我将Terraform与IBM Cloud一起使用,并希望使用IBM_iam_authorization_policy创建一个服务到服务授权。
我知道如何在cloud-object-storage
和kms
之间创建策略。但是,我如何将其范围扩大到特定的钥匙圈?我可以在IBMCloud控制台中完成,但在提供程序中没有看到任何内容。
resource "ibm_iam_authorization_policy" "testpolicy" {
source_resource_instance_id = data.ibm_resource_instance.cos_resource_instance.guid
source_service_name = "cloud-object-storage"

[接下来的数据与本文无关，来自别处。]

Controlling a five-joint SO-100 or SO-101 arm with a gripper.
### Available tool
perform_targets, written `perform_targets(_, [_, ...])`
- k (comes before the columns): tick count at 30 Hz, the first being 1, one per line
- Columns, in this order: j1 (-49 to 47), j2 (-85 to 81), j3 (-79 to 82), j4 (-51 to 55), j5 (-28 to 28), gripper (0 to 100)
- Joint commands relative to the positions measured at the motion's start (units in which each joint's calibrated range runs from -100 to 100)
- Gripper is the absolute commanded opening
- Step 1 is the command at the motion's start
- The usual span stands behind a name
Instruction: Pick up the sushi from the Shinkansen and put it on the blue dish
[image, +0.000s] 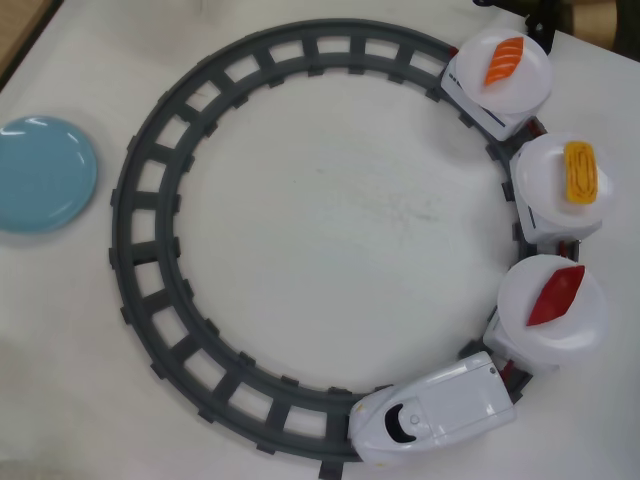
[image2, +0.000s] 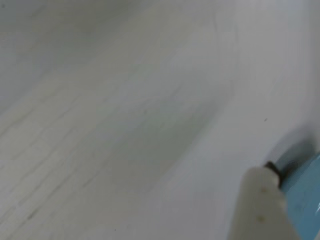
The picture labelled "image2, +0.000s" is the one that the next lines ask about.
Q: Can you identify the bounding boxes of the blue round dish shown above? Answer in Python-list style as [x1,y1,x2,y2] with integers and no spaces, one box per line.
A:
[279,151,320,240]

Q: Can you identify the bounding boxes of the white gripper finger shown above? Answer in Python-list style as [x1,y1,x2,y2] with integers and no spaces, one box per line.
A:
[225,161,305,240]

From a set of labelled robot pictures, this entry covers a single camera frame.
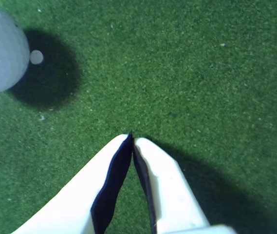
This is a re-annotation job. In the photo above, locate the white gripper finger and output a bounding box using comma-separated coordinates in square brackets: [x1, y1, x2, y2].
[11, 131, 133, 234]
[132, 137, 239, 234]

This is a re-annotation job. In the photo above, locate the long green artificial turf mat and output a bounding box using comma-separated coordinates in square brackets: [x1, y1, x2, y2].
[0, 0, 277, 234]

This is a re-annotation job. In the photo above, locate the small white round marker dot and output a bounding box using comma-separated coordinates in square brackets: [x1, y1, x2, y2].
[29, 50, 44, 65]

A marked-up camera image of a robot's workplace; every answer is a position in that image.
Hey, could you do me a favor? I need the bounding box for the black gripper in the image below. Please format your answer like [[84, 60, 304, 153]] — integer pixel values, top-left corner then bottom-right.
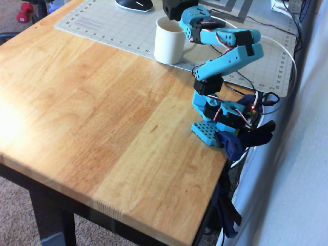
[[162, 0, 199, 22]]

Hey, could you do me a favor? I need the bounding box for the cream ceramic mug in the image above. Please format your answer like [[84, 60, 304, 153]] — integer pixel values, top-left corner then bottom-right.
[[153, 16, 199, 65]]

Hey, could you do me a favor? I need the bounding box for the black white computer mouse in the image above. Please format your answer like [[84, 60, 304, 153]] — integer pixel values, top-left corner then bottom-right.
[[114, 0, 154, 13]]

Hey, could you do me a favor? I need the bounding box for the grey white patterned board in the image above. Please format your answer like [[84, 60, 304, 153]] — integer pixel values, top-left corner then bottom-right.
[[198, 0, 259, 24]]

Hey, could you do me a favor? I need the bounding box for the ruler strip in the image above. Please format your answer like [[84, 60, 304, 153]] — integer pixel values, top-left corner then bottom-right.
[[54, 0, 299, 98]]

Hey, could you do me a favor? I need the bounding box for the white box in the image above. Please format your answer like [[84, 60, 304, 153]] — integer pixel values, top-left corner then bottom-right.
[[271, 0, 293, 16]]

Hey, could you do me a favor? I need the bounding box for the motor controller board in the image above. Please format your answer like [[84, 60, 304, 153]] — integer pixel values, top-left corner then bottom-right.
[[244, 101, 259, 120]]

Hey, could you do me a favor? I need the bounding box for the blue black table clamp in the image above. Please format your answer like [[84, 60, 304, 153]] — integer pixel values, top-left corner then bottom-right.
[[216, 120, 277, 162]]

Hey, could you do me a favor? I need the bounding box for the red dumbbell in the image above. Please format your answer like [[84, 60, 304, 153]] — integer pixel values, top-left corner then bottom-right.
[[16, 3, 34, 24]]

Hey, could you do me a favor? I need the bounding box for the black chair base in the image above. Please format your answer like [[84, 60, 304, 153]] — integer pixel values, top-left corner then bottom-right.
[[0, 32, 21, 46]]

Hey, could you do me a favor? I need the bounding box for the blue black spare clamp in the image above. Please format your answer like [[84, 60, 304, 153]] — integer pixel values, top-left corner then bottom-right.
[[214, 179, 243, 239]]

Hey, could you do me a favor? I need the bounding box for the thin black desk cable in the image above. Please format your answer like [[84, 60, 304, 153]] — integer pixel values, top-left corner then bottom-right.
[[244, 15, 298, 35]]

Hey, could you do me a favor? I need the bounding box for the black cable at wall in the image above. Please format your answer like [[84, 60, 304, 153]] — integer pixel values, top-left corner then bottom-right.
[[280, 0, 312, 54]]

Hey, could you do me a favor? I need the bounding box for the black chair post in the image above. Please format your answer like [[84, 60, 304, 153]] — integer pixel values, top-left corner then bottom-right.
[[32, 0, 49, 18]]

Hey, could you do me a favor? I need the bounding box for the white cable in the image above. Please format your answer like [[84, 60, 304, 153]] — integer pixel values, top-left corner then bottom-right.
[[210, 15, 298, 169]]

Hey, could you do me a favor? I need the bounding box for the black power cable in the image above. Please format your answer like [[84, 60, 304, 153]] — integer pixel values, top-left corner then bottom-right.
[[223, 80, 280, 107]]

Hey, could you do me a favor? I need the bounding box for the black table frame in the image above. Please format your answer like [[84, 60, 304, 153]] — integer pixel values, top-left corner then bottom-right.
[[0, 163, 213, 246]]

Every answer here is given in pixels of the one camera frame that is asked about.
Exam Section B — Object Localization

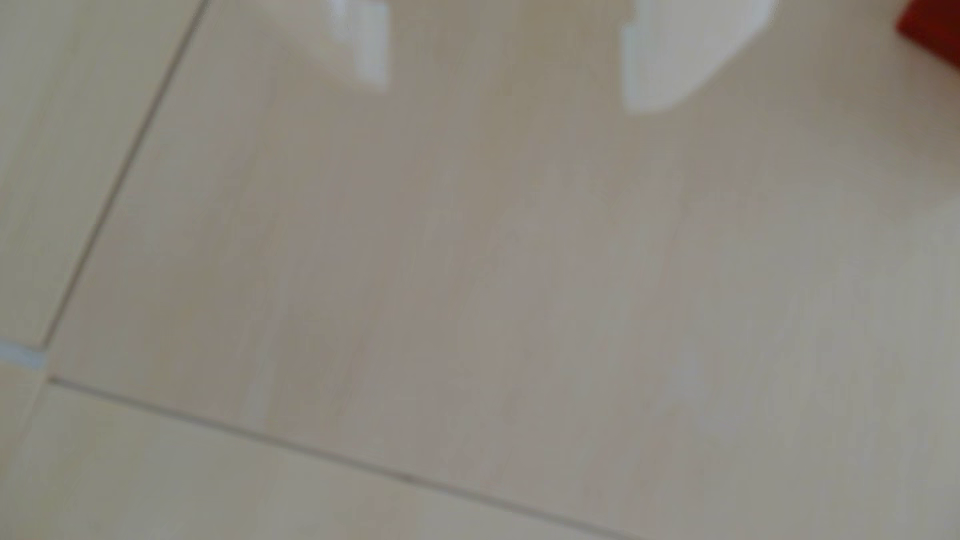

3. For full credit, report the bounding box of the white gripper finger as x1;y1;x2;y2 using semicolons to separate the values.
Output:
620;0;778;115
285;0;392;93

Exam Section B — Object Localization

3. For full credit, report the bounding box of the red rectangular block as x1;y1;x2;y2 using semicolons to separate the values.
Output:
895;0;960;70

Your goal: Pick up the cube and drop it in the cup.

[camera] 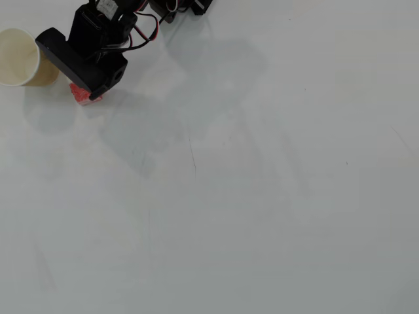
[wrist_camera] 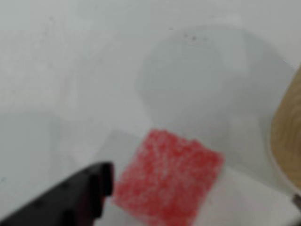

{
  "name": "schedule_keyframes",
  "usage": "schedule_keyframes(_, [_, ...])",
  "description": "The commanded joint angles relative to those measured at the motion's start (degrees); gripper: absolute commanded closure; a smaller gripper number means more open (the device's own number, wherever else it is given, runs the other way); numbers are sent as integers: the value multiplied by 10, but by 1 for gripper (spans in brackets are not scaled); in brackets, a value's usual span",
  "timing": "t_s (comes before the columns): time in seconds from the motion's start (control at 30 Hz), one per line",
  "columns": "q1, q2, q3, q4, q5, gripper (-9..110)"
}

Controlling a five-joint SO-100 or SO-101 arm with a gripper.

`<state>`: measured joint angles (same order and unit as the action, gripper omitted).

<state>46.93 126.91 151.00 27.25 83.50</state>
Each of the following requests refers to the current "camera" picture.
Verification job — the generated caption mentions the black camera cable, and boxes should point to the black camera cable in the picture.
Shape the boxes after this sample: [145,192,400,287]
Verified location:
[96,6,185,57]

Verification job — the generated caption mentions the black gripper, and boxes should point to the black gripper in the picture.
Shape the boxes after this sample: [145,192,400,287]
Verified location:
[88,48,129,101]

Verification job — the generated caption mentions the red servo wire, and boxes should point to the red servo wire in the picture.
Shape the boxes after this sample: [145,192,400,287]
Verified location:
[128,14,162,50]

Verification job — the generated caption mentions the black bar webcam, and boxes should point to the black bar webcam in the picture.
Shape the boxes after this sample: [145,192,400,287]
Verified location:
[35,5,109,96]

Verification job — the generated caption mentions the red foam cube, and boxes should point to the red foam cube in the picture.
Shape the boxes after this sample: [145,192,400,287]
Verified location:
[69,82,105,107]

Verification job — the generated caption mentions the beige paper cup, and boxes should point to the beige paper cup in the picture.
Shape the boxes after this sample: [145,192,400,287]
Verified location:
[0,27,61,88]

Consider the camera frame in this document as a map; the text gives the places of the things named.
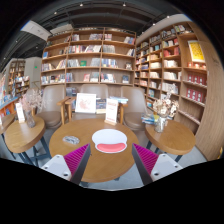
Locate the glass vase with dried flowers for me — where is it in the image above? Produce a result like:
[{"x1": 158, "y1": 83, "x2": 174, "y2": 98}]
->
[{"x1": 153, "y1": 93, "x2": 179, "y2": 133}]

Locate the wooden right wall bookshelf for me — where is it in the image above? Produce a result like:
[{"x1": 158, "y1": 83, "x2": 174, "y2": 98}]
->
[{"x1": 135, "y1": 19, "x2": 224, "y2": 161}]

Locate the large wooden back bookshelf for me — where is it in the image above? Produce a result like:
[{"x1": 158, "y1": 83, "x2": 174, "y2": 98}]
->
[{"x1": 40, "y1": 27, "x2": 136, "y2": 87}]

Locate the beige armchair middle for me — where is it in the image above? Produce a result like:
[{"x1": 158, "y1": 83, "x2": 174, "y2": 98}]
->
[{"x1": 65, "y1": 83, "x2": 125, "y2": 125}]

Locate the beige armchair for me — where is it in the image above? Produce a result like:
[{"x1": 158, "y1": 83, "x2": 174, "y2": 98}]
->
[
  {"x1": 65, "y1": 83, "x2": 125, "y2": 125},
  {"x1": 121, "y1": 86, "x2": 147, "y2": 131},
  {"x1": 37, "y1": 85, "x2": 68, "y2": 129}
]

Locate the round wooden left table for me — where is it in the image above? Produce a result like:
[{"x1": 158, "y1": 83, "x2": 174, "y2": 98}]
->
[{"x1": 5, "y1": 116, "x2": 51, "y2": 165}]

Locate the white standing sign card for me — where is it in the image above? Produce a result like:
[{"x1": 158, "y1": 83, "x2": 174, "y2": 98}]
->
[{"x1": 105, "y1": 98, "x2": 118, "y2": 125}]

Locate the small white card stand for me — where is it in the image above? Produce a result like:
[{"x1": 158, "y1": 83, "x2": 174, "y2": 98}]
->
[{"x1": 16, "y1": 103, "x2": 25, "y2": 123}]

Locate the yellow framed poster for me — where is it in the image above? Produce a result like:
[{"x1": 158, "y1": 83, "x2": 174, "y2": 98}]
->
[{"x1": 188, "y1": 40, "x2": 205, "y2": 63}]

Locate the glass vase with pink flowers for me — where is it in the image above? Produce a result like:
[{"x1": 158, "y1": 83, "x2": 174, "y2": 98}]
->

target_resource_instance_id = data.ibm_resource_instance.kms_resource_instance.guid
target_service_name = "kms"
roles = ["Reader"]
description = "TF-based test"
}
使用策略管理API和Terraform进行更多测试,以下似乎有效:
resource "ibm_iam_authorization_policy" "team_testpolicy" {
provider = ibm.team_account
source_service_account = data.ibm_iam_account_settings.dev_iam_account_settings.account_id
source_resource_instance_id = data.ibm_resource_instance.cos_resource_instance.guid
source_service_name = "cloud-object-storage"
resource_attributes {
name = "accountId"
operator = "stringEquals"
value = data.ibm_iam_account_settings.team_iam_account_settings.account_id
}
resource_attributes {
name = "serviceName"
operator = "stringEquals"
value = "kms"
}
resource_attributes {
name = "serviceInstance"
operator = "stringEquals"
value = ibm_resource_instance.kms_instance.guid
}
resource_attributes {
name = "keyRing"
operator = "stringEquals"
value = ibm_kms_key_rings.key_ring.key_ring_id
}
roles = ["Reader"]
description = "reverse policy in other account"
}
使用resource_attributes和name属性keyRing创建正确的授权策略。